*WHAT YOU ARE ASKED TO DO*
Print the entries exactly; no image belongs in the copy.

*RECORDS FOR THIS EXERCISE*
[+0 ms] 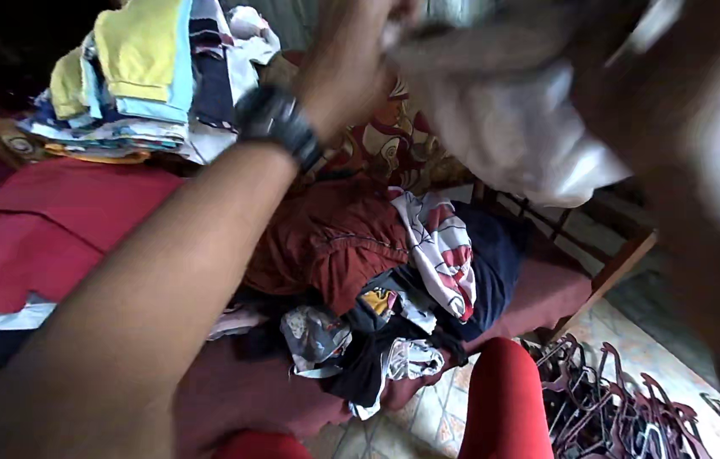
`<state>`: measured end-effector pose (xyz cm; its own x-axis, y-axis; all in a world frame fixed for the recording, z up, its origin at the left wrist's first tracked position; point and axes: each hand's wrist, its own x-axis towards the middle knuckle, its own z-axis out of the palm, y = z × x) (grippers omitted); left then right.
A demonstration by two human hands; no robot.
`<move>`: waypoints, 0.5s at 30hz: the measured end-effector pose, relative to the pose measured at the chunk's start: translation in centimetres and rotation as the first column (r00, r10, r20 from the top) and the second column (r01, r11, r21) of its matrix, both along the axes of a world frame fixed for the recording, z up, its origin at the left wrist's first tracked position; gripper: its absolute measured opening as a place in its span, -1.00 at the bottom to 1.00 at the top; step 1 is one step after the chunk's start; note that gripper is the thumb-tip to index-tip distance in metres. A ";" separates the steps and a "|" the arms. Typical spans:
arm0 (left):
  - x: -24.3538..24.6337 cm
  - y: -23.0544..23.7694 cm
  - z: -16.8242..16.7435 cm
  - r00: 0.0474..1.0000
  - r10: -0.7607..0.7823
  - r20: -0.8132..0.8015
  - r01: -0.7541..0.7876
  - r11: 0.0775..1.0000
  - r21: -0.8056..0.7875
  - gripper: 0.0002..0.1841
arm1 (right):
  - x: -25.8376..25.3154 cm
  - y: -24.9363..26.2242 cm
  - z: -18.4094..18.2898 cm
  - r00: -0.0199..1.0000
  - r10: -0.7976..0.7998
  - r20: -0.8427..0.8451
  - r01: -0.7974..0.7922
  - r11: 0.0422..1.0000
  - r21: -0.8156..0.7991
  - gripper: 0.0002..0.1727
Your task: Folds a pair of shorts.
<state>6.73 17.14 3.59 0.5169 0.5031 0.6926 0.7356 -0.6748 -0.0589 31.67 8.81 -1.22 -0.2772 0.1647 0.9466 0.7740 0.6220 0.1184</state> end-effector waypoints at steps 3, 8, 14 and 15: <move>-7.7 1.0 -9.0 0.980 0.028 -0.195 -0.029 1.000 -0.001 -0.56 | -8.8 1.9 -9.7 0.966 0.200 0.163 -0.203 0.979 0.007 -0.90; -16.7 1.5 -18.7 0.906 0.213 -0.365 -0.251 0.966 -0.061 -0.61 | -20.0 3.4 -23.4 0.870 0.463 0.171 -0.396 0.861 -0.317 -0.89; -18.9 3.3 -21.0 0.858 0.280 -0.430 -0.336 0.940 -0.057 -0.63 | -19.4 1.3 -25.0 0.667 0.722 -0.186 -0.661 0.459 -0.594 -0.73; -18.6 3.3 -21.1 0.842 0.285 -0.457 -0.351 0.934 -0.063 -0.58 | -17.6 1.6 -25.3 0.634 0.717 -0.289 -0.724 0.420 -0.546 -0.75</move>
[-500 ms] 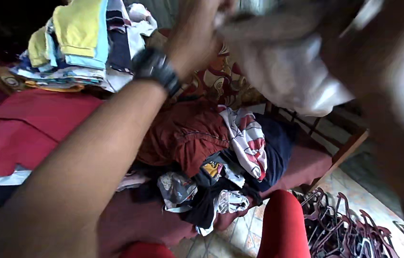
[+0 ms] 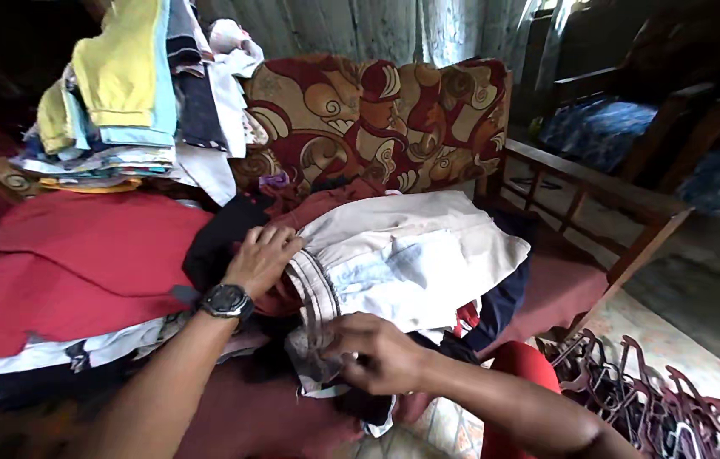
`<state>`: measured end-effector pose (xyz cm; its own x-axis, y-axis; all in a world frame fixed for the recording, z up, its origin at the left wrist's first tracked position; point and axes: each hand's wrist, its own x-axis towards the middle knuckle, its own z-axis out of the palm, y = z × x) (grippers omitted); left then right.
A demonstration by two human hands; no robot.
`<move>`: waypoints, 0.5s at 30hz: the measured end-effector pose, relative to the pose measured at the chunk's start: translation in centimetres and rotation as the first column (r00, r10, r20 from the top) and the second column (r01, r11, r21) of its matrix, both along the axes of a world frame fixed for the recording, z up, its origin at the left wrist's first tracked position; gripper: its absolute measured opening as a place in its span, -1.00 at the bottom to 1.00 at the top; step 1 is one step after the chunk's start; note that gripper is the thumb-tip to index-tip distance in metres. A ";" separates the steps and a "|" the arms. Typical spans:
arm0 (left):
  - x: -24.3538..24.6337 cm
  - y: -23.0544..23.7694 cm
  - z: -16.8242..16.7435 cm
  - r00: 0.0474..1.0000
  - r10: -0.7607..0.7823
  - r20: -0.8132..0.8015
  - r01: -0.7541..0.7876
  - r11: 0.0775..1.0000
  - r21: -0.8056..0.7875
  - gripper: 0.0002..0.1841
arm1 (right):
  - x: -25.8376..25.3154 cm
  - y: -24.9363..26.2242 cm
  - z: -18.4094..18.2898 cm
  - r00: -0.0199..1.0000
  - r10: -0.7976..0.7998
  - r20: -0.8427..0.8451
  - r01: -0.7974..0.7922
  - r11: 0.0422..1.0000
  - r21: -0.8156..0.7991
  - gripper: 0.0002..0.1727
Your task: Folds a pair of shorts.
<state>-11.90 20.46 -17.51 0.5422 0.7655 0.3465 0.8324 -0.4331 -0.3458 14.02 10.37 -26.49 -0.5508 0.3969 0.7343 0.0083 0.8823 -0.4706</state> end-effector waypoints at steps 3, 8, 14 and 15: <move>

*OUTPUT OF THE TASK*
[+0 ms] 
`<state>`: measured end-effector pose (xyz cm; its own x-axis, y-axis; all in a world frame fixed for the recording, z up, its origin at the left wrist's first tracked position; point and axes: each hand's wrist, its own x-axis towards the middle knuckle, its own z-axis out of the palm, y = z × x) (grippers omitted); left then right.
A demonstration by two human hands; no robot.
`<move>`: waypoints, 0.5s at 30hz: the measured end-effector pose, relative to the pose measured at the chunk's start: translation in centimetres and rotation as the first column (r00, r10, r20 from the top) and the second column (r01, r11, r21) of its matrix, both along the axes of a world frame fixed for the recording, z up, its origin at the left wrist's first tracked position; gripper: its absolute measured opening as a place in its span, -1.00 at the bottom to 1.00 at the top; step 1 is one step after the chunk's start; note that gripper is the thumb-tip to index-tip distance in metres. A ";" separates the steps and a "|" the arms. Typical spans:
arm0 (left):
  - x: -24.3538..24.6337 cm
  - y: -23.0544..23.7694 cm
  - z: -16.8242..16.7435 cm
  - r00: 0.0474..1.0000
  - r10: -0.7607..0.7823
  - r20: -0.8132..0.8015
  - r01: -0.7541..0.7876
  - r11: 0.0775..1.0000
  - r21: -0.8056..0.7875
  - gripper: 0.0002..0.1841
arm1 (right):
  - x: -25.8376..25.3154 cm
  - y: -24.9363..26.2242 cm
  - z: -18.4094..18.2898 cm
  - r00: -0.0199..1.0000
  - r10: -0.7976..0.7998
  - r20: -0.8427..0.8451
  - r01: -0.7974..0.7922
  - r11: 0.0422..1.0000
  - r21: -0.8156..0.7991
  - gripper: 0.0002..0.1727
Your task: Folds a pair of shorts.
<state>6.73 17.14 3.59 0.5169 0.5031 0.6926 0.7356 -0.6748 -0.0589 31.67 8.81 -1.22 -0.2772 0.1647 0.9466 0.7740 0.6220 0.1184</state> end-effector waypoints at steps 3, 8, 14 and 15: <move>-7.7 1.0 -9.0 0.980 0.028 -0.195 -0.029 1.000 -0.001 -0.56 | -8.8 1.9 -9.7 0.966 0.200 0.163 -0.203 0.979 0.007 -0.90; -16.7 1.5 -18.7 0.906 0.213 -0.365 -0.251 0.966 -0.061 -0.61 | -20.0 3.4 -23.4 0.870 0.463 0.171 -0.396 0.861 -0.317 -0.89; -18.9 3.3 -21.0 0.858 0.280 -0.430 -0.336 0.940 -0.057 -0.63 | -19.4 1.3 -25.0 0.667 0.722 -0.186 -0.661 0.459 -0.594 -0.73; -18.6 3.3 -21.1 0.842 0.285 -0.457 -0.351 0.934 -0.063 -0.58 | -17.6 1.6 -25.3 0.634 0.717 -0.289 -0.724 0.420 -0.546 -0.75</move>
[-500 ms] 
[+0 ms] 
`<state>`: measured end-effector pose (xyz cm; its own x-axis, y-axis; all in a world frame fixed for the recording, z up, its origin at the left wrist's first tracked position; point and axes: each hand's wrist, its own x-axis towards the middle knuckle, its own z-axis out of the palm, y = z × x) (grippers omitted); left then right.
A demonstration by two human hands; no robot.
`<move>`: waypoints, 0.5s at 30hz: the measured end-effector pose, relative to the pose measured at the chunk's start: translation in centimetres and rotation as the first column (r00, r10, r20 from the top) and the second column (r01, r11, r21) of its matrix, both along the axes of a world frame fixed for the recording, z up, its origin at the left wrist's first tracked position; gripper: its absolute measured opening as a place in its span, -1.00 at the bottom to 1.00 at the top; step 1 is one step after the chunk's start; note that gripper is the thumb-tip to index-tip distance in metres. A ";" separates the steps and a "|" the arms. Typical spans:
arm0 (left):
  - x: -24.3538..24.6337 cm
  - y: -23.0544..23.7694 cm
  - z: -16.8242..16.7435 cm
  - r00: 0.0474..1.0000
  - r10: -0.7607..0.7823
  - r20: -0.8132..0.8015
  - r01: -0.7541..0.7876
  - r11: 0.0775..1.0000
  - r21: -0.8056..0.7875
  - gripper: 0.0002..0.1841
arm1 (right):
  - x: -25.8376..25.3154 cm
  - y: -24.9363..26.2242 cm
  - z: -18.4094..18.2898 cm
  - r00: -0.0199..1.0000
  - r10: -0.7976..0.7998
  - r20: -0.8427..0.8451
  - r01: -0.7974..0.7922
  - r11: 0.0422..1.0000
  - r21: -0.8156..0.7991
  - gripper: 0.0002..0.1727
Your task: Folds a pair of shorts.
<state>-11.90 20.46 -17.51 0.5422 0.7655 0.3465 0.8324 -0.4331 -0.3458 14.02 10.37 -26.49 -0.5508 0.3969 0.7343 0.0083 0.8823 -0.4706</state> end-effector waypoints at steps 3, 8, 14 and 15: <move>

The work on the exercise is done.